第六話 何かが……!
「云ったであろう、我が魔王となると。その我を高々これだけの魔獣とガーゴイルだけでどうにか出来るはずがなかろう。片腹痛いわ」
辺りに横たわる魔獣の屍に、ガーゴイル達は暫し呆然と立ち尽くした。が、徐々にその顔は怒りに歪んで行く。
奇声を上げ、一匹が飛び出したのを切っ掛けに、ガーゴイル達は背の羽を少し広げ、半ば飛ぶようにルシフェルに向かって飛び出した。
ルシフェルと同じように鋭く尖った五指の爪を閃かせ、前から左右から後ろからと、あらゆる方向から襲い掛かる。
一瞬にして迫り、爪を振るう速さはかなりのものだったが、ルシフェルに触れる事はなかった。
大柄なルシフェルの方がガーゴイル達の動きを上廻り、その爪が掠りもしない。
逆にルシフェルの爪によって、一匹、また一匹と斃れて行く。
倒れていた二匹も加わるが、状況が変わる事はなく、六つの屍が横たわるのにそう時間は掛からなかった。
残っている二匹も、最早足が前に出ず、口を開けて立ち尽くす。
「最初の威勢はどうした? どんな手を使っても我を城に連れて行くのではなかったのか? さあ、どうする?」
ルシフェルが一歩、二歩と歩み出ると、ガーゴイル達はそれに合わせて少しずつ後退る。
「逃しはせぬぞ」
更にルシフェルが前に出たのに臆したか、ガーゴイル達は慌てて羽を広げるなり、飛び上がった。
「ぬう、飛んだか……」
ルシフェルは羽を広げるのを躊躇したが、軽く頷き、羽を広げて飛び立った。
先に飛び立ったガーゴイル達は森を抜けようとしていたが、飛ぶ速さもまたルシフェルが凌駕し、瞬く間に迫り、一匹のガーゴイルの足をルシフェルが摑む。

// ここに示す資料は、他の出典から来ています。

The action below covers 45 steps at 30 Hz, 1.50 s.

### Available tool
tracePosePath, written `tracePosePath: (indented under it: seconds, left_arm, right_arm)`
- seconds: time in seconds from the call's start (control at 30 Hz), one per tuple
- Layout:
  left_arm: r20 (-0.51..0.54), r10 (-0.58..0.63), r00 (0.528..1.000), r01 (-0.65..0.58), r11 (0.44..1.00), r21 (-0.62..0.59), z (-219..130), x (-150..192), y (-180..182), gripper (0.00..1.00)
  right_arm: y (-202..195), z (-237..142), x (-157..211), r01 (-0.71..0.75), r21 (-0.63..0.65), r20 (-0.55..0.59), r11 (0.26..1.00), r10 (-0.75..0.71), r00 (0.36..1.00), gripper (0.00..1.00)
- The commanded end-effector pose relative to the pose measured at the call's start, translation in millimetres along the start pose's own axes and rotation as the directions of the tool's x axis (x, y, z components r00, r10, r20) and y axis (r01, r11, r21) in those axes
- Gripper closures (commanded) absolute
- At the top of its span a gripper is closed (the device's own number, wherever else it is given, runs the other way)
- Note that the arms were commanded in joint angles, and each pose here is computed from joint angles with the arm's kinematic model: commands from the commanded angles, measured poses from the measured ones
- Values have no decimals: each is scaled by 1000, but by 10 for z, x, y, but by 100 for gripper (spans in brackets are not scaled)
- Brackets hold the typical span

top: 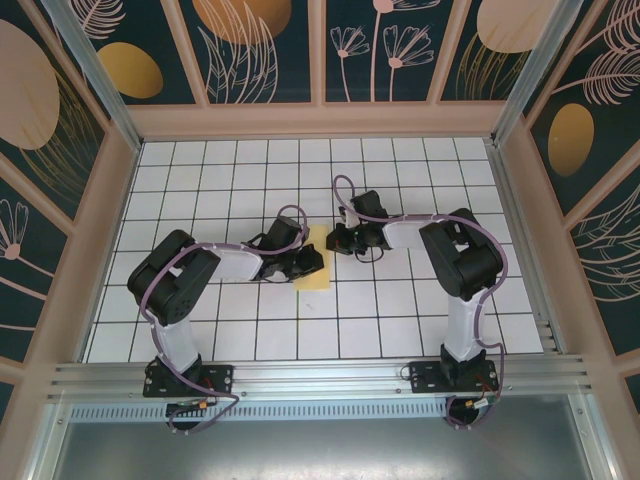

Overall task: Fold a paper plane with a square sheet of paper (pick it up from the middle)
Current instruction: First fold in half a square sheet of paper at the center of the table.

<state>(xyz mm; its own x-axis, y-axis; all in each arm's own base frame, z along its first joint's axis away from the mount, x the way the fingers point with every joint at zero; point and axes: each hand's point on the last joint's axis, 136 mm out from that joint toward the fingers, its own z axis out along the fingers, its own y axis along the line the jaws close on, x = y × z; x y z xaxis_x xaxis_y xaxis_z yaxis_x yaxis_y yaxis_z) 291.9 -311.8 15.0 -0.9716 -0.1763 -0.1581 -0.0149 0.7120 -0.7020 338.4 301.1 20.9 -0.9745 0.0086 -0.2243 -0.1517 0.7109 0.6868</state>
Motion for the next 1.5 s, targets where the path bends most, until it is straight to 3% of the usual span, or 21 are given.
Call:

次の瞬間、また突然ルシフェルの羽は動かなくなり、ガーゴイルの足を摑んだままルシフェルは宙吊りになってしまった。
「お、重い……は、放せ!」
足を摑まれているガーゴイルは必死に羽を羽ばたかせるが、その重さに堪え切れず、徐々に降下して行く。
もう一匹のガーゴイルは宙に静止し、仲間を一瞥したが、助けることなく飛び立ってしまった。
足を摑まれているガーゴイルは必死に後を追おうとするものの、裏腹に降下を続けてやがて力尽き、羽の羽ばたきが止まってしまった。
ガーゴイル共々足を摑んでいるルシフェルも頭から落ちて行く。
その最中、ルシフェルはガーゴイルの足を辿って背に廻り、ガーゴイルの体を地面に向け、自らはその背に乗る形をとった。
目の前に迫る地面にガーゴイルが奇声を上げるが、それは地面に激突した轟音によって搔き消された。
それほどの高さではなく、地面もぬかるんでいたが、ルシフェルの大柄な体重が掛かり、ガーゴイルは圧死した。
ガーゴイルの背から降りたルシフェルは、直ぐに顔を上空に向けた。
飛び去ったガーゴイルの姿が小さく見える。
「一匹逃したか…………むう?」
黒い点にしか見えないガーゴイルに、あらぬ方向からガーゴイルよりも大きな黒い点が物凄い速さで飛んで来てガーゴイルに迫り、ガーゴイルの小さな点を飲み込んだ。
暫しその場で静止していたが、大きな点から小さな点が下に飛び出し、そのまま森の中に消えて行った。